■ **Task prompt**
Count how many lines in the entries below hold the string "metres", and respond with that number only.
»»
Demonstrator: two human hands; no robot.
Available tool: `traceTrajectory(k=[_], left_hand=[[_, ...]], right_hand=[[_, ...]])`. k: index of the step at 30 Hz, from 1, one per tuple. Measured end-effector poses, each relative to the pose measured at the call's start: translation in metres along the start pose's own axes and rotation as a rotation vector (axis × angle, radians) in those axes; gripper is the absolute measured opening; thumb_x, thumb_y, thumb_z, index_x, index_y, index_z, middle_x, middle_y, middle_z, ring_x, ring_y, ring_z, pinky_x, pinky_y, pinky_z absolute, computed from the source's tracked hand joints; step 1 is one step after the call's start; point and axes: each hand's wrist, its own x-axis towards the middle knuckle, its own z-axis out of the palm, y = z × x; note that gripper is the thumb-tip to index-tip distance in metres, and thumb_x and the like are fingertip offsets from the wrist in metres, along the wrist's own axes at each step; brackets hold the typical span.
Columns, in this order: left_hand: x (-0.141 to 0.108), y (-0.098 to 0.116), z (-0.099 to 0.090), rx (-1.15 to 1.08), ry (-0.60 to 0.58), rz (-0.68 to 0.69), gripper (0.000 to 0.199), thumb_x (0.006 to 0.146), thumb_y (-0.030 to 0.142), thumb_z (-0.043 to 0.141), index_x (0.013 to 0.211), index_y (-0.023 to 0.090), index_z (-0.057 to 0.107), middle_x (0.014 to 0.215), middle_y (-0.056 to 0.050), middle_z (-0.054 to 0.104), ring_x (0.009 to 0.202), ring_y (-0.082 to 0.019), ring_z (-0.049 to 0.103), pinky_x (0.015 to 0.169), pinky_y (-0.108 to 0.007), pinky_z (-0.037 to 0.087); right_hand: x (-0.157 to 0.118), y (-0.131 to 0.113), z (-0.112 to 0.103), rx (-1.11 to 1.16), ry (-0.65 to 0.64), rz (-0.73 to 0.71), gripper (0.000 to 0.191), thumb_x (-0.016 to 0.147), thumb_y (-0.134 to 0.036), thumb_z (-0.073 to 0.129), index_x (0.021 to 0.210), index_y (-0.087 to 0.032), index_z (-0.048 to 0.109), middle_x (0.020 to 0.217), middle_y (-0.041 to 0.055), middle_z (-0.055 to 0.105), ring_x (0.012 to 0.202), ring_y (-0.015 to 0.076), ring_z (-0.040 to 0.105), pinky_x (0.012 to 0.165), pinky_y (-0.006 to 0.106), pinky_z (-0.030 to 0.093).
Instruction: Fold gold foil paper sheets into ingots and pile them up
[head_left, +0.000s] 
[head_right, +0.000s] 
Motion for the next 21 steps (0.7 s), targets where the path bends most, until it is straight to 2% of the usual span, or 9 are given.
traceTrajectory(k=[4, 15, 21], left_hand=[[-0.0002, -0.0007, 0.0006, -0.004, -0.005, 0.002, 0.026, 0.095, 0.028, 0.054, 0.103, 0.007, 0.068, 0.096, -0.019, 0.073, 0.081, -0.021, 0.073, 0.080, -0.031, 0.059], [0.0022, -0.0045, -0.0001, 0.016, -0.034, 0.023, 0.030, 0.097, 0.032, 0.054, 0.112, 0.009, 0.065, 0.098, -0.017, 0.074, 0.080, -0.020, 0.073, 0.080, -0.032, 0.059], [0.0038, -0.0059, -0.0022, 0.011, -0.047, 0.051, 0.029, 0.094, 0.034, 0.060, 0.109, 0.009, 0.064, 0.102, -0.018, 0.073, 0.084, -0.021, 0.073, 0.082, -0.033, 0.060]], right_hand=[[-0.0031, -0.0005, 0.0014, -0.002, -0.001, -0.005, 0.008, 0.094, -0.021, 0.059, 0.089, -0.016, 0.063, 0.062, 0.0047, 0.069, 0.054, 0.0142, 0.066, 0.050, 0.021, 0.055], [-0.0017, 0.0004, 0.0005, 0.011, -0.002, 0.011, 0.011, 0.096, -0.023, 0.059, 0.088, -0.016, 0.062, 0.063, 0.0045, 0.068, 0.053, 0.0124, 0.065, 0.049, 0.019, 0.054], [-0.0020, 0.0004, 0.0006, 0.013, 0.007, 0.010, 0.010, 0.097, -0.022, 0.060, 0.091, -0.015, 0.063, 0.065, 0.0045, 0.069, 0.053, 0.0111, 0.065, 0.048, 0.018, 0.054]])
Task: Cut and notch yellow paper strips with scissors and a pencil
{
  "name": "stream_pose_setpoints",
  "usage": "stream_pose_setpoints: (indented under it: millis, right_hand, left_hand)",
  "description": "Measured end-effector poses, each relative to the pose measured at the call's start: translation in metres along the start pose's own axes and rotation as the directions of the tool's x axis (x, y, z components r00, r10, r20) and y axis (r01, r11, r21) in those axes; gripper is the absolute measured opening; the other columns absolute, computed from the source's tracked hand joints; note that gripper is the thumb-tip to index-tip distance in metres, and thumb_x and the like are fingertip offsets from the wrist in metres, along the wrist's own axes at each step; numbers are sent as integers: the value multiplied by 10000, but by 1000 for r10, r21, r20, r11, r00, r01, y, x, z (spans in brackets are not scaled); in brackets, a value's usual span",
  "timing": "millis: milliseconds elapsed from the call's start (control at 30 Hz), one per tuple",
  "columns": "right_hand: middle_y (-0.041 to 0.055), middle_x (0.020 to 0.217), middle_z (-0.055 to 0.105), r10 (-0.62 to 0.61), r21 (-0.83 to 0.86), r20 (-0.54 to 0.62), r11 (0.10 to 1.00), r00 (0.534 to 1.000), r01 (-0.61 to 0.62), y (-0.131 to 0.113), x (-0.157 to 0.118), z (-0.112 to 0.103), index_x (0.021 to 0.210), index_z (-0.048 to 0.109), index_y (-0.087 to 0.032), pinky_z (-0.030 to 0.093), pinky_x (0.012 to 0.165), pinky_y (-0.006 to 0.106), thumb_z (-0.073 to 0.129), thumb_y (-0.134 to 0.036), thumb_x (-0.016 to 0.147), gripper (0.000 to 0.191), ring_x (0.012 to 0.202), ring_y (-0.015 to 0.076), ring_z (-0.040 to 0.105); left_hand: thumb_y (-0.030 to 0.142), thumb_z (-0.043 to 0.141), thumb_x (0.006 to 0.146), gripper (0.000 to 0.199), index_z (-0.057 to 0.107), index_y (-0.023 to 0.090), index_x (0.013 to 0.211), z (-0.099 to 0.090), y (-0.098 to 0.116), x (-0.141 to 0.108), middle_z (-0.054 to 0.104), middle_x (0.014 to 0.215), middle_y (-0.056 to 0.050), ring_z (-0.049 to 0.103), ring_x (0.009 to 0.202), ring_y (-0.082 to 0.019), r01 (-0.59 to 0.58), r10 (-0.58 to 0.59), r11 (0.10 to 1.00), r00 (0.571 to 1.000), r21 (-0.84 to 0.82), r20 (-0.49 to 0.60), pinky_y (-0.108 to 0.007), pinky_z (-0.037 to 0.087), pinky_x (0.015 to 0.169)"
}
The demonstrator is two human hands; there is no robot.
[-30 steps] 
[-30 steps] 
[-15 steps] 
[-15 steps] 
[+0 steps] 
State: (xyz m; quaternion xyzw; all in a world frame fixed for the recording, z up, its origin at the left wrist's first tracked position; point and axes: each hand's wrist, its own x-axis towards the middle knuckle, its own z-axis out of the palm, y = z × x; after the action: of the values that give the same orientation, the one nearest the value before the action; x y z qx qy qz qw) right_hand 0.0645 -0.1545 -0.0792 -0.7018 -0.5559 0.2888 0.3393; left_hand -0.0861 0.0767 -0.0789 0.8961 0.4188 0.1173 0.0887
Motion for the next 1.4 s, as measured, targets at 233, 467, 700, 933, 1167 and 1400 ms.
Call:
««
■ **Solved exercise**
2